Assim como muitos outros, o setor de relacionamento com o cliente engloba empresas sérias e oportunistas. “A expectativa é que, com a falta de opções “talibãs”, o crescimento volte a dar sinais concretos”, explicou Roberto Meir. Vale ressaltar que o momento é de estabilidade, em que a tendência de concentração fará com que as empresas de contact center busquem diferenciais que sustentem qualidade de crescimento e não a quantidade.
Meir afirmou ainda, que o setor busca a padronização das melhores práticas. “O mercado quer expelir as poucas companhias que exercem práticas nada ortodoxas, que acabam comprometendo a seriedade e a imagem do segmento como um todo”, defendeu. Prova disso foi o surgimento do Programa Brasileiro de Auto-Regulamentação da Indústria de Relacionamento (call center/contact center/help desk/SAC/ telemarketing), também conhecido como Probare, que certifica as empresas comprometidas com um trabalho sério e ético.

Estabilidade em vista

Depois de atingir altos índices de crescimento nos últimos anos, o mercado começa a mostrar que atinge um nível de maturidade e parte para uma evolução diferente do que tem se visto até agora. Assim, consolidação torna-se a palavra que define o momento do setor de contact center no Brasil.
Domeneghetti explicou que existem três movimentos de consolidação do setor e todos acontecem ao mesmo tempo em território nacional.
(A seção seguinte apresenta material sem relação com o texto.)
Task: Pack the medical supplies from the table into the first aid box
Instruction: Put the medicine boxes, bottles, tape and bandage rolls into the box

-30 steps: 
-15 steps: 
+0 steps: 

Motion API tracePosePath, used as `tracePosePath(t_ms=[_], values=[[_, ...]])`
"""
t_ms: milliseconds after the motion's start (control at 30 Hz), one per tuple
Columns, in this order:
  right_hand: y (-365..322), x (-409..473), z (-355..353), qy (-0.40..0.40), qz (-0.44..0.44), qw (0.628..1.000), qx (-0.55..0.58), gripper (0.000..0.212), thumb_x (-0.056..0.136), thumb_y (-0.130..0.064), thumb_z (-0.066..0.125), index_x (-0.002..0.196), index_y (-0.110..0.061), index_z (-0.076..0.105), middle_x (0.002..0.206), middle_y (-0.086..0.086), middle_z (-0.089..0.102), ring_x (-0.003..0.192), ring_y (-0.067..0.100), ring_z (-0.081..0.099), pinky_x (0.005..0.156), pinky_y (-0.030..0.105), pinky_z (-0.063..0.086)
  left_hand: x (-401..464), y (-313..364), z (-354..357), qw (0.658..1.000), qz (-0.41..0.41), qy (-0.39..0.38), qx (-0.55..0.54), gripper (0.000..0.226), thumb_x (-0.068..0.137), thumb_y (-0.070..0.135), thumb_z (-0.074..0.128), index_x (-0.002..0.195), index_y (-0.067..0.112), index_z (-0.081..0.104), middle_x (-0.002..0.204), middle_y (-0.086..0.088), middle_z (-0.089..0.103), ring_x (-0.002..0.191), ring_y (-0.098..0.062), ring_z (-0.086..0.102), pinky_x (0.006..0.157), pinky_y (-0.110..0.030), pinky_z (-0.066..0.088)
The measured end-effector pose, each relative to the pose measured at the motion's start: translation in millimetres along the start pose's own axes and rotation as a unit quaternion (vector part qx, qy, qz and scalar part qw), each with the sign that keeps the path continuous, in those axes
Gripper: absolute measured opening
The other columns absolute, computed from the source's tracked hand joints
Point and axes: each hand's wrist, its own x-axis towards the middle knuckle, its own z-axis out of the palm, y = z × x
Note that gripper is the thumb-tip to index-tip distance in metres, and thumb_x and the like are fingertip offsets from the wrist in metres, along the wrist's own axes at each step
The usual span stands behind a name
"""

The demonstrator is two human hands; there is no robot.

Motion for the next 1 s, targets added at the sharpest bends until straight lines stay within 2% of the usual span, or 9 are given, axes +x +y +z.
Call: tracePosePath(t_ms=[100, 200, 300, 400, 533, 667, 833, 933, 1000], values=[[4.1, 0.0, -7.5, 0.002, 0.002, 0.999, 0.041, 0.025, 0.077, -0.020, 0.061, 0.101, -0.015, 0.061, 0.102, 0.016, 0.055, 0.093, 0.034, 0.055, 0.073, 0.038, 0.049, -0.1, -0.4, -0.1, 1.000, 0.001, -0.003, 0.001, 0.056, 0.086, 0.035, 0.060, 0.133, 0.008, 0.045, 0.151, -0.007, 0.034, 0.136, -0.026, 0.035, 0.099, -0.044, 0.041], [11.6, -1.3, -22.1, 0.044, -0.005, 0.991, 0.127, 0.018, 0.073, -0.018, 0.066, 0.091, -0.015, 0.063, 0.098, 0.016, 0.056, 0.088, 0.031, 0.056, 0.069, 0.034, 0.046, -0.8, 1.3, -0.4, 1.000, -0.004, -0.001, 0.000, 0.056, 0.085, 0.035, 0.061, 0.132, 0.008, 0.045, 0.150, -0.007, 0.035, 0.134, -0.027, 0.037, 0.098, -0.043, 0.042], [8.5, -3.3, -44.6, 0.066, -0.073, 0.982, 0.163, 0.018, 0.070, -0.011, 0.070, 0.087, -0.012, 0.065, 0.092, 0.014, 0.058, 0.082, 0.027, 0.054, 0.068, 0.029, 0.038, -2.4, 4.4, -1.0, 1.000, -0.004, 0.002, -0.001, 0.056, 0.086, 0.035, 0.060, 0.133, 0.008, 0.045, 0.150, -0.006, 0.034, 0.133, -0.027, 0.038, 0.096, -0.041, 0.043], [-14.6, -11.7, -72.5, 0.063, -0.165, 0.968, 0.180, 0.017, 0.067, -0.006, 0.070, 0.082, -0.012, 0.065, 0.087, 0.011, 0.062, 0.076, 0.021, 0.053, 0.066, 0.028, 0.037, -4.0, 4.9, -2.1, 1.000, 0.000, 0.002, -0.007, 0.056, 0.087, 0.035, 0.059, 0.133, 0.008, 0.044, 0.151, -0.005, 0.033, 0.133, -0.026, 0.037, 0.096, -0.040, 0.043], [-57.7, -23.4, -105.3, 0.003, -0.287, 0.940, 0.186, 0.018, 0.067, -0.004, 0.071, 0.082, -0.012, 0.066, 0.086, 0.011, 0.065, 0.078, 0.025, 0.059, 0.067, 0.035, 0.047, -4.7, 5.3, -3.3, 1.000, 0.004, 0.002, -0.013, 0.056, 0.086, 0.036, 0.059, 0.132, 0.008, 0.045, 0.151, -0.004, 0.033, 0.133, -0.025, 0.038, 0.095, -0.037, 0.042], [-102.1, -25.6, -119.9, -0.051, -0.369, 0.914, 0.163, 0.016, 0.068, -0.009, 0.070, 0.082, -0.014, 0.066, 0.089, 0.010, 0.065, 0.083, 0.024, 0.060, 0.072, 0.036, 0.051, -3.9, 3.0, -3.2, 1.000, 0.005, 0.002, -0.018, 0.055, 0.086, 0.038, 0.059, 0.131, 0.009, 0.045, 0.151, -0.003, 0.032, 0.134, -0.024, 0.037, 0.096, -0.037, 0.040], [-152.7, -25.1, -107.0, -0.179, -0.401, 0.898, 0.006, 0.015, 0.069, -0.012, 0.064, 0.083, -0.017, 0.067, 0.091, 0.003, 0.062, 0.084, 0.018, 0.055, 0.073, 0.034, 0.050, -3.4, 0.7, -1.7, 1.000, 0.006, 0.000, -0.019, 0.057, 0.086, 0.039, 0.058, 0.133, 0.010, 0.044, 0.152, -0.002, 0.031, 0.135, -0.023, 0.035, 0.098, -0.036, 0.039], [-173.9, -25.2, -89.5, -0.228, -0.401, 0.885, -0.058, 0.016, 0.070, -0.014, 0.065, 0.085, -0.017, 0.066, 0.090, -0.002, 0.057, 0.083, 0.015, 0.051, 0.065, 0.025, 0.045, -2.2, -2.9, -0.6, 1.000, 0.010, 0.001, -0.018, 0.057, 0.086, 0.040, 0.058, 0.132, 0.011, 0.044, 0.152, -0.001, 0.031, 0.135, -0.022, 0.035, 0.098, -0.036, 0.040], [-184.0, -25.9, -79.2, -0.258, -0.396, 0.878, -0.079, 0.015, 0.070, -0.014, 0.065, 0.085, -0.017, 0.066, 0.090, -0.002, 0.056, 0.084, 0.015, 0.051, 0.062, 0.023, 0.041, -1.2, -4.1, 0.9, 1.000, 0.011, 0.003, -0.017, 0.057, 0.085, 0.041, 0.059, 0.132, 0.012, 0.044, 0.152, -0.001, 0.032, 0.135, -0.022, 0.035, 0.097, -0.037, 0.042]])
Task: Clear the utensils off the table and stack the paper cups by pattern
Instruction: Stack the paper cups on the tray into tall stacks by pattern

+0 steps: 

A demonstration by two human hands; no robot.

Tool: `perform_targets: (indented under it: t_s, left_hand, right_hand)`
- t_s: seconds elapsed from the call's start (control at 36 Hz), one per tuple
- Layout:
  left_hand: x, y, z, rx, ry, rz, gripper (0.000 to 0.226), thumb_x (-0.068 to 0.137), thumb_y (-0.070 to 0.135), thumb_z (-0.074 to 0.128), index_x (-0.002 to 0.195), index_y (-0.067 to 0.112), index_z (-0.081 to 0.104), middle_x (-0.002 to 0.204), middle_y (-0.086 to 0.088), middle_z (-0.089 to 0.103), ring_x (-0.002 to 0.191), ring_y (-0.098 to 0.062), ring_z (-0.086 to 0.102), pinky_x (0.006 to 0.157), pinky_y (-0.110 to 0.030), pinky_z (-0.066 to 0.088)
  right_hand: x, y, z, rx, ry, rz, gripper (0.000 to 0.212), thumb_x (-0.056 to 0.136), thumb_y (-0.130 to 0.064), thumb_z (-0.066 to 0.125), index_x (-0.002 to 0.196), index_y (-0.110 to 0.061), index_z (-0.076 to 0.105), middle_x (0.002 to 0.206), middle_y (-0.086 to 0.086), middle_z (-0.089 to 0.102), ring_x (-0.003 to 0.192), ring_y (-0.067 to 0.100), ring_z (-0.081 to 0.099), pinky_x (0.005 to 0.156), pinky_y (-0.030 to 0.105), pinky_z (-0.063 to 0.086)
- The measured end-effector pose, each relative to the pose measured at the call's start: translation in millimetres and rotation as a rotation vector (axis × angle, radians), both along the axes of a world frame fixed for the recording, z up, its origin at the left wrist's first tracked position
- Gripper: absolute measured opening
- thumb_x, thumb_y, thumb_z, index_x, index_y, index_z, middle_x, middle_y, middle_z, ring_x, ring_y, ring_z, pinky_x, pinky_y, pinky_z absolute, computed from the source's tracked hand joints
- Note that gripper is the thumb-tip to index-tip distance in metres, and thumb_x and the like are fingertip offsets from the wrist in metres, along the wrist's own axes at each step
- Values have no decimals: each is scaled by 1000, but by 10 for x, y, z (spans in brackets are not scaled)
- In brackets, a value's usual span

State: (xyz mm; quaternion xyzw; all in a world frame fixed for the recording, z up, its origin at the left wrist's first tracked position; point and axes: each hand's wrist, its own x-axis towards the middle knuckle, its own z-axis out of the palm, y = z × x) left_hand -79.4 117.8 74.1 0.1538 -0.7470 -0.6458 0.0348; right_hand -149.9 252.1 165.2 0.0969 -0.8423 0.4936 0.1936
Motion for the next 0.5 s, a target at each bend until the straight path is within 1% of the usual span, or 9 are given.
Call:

O primeiro é no setor de telefonia, que entra na era da convergência e passa por uma redefinição de identidade. Depois, vem a consolidação vertical, na qual acontece a aquisição das pequenas e médias por grandes empresas, o que revela sinais de maturidade e profissionalização do mercado. O terceiro movimento é o de consolidação lateral, no qual empresas de tecnologia incorporam contact centers, unindo-se para trabalhar na terceirização de processos de negócios (Business Process Outsourcing, BPO).